If you think this article is brief and lacking in detail (and I would agree!), then let me give you some phrases to Google for low-noise rx on the low bands: Beverage antenna, BOG, K9AY loops, Double Delta receive loop, W7IUV pre-amp (this is a GREAT pre-amp — and easy to make!) , EWE antenna.

UPDATE: The following antenna, and others like it, for low-band receive makes me start to think more and more that the best plan (for inter-G working as opposed to very low angle DX) is an aerial that receives the high angles very well, but somehow does not respond to mostly vertically-polarized local junk from crappy Chinese power supplies and their ilk. The latest info I have on this is from this excellent webpage:

My top-band AM ‘partner in crime’, Dave, GW4GTE has promised to test the high-angle rx antenna out, and I will report what he finds…

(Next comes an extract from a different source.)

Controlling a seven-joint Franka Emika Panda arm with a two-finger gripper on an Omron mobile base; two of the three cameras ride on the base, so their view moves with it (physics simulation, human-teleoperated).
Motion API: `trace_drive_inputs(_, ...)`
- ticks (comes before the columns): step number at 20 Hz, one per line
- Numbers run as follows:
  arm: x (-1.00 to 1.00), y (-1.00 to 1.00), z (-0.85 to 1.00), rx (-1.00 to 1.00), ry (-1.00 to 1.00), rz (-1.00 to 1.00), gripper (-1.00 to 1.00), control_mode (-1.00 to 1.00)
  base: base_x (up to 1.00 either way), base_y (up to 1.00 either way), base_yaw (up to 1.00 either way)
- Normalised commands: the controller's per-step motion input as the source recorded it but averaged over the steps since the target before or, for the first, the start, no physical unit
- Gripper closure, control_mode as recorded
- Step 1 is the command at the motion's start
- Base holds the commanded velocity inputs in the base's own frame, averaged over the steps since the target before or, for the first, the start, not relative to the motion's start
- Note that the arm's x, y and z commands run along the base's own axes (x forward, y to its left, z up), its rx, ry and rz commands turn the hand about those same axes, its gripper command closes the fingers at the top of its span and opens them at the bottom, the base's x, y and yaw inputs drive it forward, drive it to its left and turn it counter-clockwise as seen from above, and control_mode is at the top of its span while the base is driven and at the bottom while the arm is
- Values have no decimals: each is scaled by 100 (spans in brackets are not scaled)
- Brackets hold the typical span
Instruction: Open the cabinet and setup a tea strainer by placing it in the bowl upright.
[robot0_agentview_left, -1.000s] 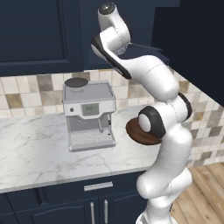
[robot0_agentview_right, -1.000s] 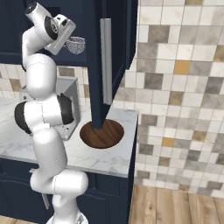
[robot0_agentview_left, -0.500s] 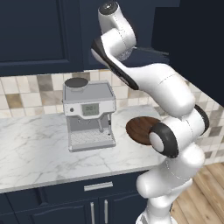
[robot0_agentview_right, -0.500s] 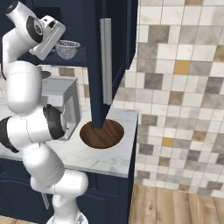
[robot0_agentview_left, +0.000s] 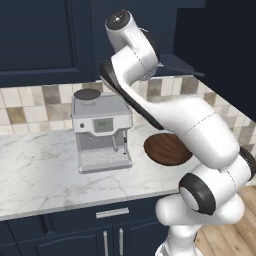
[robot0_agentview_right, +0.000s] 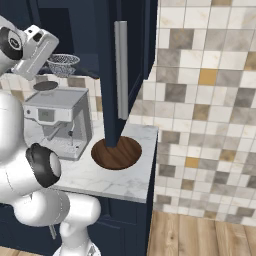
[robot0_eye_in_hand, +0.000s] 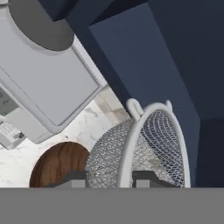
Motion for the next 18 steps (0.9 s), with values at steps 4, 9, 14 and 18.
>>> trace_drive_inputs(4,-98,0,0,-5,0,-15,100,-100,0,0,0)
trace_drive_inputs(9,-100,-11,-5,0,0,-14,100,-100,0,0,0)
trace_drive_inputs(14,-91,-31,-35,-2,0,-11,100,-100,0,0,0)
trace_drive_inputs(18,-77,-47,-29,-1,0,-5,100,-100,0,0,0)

UPDATE: initial reports for inter-G sky-wave from Dave are not good. This may well be the end of the experimenting with this particular idea.

Further reading:

For moderate and low-angle top-band signals (“ground wave”) and 500+ miles at night, try the k9ay loop article I wrote. Amazing receive on the low-bands!

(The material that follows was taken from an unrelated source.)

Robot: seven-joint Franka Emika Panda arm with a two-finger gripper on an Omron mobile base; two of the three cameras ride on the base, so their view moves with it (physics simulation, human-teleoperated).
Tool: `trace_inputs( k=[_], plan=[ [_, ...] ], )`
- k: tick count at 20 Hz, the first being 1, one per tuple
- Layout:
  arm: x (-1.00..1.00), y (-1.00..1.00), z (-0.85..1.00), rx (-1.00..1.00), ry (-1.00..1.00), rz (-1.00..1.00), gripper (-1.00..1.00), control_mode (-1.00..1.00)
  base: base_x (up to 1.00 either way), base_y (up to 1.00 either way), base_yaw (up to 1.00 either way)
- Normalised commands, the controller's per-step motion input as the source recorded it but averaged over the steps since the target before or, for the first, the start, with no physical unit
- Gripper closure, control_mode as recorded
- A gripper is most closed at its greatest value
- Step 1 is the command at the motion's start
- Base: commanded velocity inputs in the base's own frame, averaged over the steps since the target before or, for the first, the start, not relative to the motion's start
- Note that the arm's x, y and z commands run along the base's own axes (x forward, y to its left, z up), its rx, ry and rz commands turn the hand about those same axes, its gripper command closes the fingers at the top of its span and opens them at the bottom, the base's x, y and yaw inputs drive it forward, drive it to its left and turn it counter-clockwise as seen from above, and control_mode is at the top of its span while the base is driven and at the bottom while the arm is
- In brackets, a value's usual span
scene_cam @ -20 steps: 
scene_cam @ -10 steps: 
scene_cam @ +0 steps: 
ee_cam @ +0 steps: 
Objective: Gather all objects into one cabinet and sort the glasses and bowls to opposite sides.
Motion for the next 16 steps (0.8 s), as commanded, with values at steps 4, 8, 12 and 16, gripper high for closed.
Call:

For high-angle (out to about 500 miles at night) 160m reception, a properly balanced horizontal doublet / dipole, even short and low will give, in my experience, the best signal to noise ratio on “sky wave” signals arriving at an angle of 50-60 degrees and greater. If short and low, its a crap tx aerial, but for receive only, something as small as 2 x 5m with a pre-amp (at the aerial end) will work wonders, provided you decouple the co-ax properly. The shorter the rx dipole, by the way, the more difficult this is to do.